#### Task description
Repeat verbatim only the lines from the opening of the material below through the one that contains "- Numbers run".

#### Source data
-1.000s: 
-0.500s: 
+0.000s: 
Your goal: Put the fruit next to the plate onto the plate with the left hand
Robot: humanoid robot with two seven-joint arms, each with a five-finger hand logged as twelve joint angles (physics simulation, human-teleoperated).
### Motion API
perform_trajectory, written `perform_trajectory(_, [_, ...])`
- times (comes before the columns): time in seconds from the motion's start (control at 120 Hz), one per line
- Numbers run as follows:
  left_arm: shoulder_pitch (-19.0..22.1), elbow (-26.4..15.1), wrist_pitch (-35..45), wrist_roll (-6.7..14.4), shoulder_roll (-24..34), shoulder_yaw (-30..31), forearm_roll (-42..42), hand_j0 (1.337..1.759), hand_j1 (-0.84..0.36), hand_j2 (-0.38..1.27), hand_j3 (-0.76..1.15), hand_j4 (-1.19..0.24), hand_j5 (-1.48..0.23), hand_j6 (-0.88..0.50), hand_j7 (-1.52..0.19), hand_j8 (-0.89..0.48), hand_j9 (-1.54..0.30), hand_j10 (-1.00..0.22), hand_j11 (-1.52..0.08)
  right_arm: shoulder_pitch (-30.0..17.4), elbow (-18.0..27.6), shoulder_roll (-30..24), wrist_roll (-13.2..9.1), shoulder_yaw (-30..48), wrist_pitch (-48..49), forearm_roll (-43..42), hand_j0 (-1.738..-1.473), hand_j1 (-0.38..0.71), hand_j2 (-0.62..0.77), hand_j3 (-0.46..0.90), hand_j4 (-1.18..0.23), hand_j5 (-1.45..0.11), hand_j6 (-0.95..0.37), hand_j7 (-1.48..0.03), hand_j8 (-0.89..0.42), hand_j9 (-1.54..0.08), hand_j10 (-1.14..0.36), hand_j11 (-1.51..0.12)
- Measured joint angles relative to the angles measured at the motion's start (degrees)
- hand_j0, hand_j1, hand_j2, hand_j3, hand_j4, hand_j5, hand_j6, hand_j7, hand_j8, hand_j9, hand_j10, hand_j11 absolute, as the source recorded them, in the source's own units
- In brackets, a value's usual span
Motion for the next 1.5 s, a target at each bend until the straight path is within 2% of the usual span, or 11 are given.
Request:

#### Output of the exercise
-1.000s: 
-0.500s: 
+0.000s: 
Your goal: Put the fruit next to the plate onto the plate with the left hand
Robot: humanoid robot with two seven-joint arms, each with a five-finger hand logged as twelve joint angles (physics simulation, human-teleoperated).
### Motion API
perform_trajectory, written `perform_trajectory(_, [_, ...])`
- times (comes before the columns): time in seconds from the motion's start (control at 120 Hz), one per line
- Numbers run as follows:

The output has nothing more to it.